Historically, twin arguments have defended public spending on childcare: parents need to work, and children benefit from education before they hit school age. With two-thirds of mothers of young children now employed, the necessity of work has never been clearer. The parents waiting for subsidies in Florida and elsewhere arguably understand the importance of work better than anyone. Were they on welfare, they’d be guaranteed low-cost childcare along with their workfare assignment, at least until the time limits kick in. So by having a low-wage job, they’re already fighting a disincentive to find work and subsist on it.
The need for early education is also increasingly obvious. These days, scientists usually explain the importance of teaching young children–rather than just baby-sitting them–by talking about rapid brain growth in the first three years of life, when the critical window for learning is wide open. But there may be no better illustration of the need, or hunger, for developmental help than the children who regularly try to climb the fence surrounding the Irma Hunter Wesley Fort Lauderdale Child Development Center. A one-story building on a run-down stretch of Sistrunk Boulevard in Fort Lauderdale, the center has an unmistakably homey feel. There are several wooden rocking chairs in the nursery and, in the back, a sunny library filled with everything from pop-up to board books. Reading nooks are decorated with stuffed animals and posters. And there’s even a tiny couch, where a toddler might curl up to read. But the kids out front, some as young as 5, can’t afford to attend the center. And without a safe place to play, they scale the fence daily with the hope of riding on the playground’s toy cars and swings.

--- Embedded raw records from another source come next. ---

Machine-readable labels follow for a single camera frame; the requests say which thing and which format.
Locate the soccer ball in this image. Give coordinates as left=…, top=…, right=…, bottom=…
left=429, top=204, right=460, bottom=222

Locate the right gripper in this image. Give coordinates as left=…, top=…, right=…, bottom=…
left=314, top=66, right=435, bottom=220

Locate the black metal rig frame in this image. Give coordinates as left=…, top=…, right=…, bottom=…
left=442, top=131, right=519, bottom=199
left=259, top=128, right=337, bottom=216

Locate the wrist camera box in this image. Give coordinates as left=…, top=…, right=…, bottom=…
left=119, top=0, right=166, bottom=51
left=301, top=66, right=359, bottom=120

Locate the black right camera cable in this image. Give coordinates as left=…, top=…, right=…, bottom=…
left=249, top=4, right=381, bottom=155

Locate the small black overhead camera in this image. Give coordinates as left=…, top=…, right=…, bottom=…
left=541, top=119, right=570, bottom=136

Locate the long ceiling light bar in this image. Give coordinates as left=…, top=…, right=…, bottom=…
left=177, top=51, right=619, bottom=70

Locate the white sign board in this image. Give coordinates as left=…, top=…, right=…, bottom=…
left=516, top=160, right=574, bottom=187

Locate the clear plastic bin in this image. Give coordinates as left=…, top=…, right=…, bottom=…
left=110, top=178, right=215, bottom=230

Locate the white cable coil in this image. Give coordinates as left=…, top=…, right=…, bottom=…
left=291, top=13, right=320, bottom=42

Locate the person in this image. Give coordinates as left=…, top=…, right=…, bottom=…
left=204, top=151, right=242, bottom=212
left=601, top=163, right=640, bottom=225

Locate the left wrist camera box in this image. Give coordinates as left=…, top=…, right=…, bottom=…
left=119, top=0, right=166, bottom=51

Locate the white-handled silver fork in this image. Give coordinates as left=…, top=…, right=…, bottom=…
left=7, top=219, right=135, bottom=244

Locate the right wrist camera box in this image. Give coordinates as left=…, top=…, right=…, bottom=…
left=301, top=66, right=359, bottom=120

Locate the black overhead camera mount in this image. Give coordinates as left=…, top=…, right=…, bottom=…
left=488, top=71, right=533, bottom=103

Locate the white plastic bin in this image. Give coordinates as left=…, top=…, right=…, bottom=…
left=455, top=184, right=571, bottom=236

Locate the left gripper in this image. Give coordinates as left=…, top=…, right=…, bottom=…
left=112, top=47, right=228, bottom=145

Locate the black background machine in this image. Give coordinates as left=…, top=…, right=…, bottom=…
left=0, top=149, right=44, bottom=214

As it turned out, this fall, little Alexandria–now 17 months old–finally made her way to the top of the list and now receives the coveted reimbursement she and her mother had been awaiting. But there’s no sane reason it should have taken almost a year and a half for that to happen. She shouldn’t have been dragged along to her mother’s work. The kids on Sistrunk Boulevard, still without anything constructive to do, should have a decent place to play. Glabedys should be able to afford food. And the babies at the Discovery Me center should have someone to pick them up. Instead, the children are scrambling to make it over the fence, holding onto the sides of their cribs–and waiting.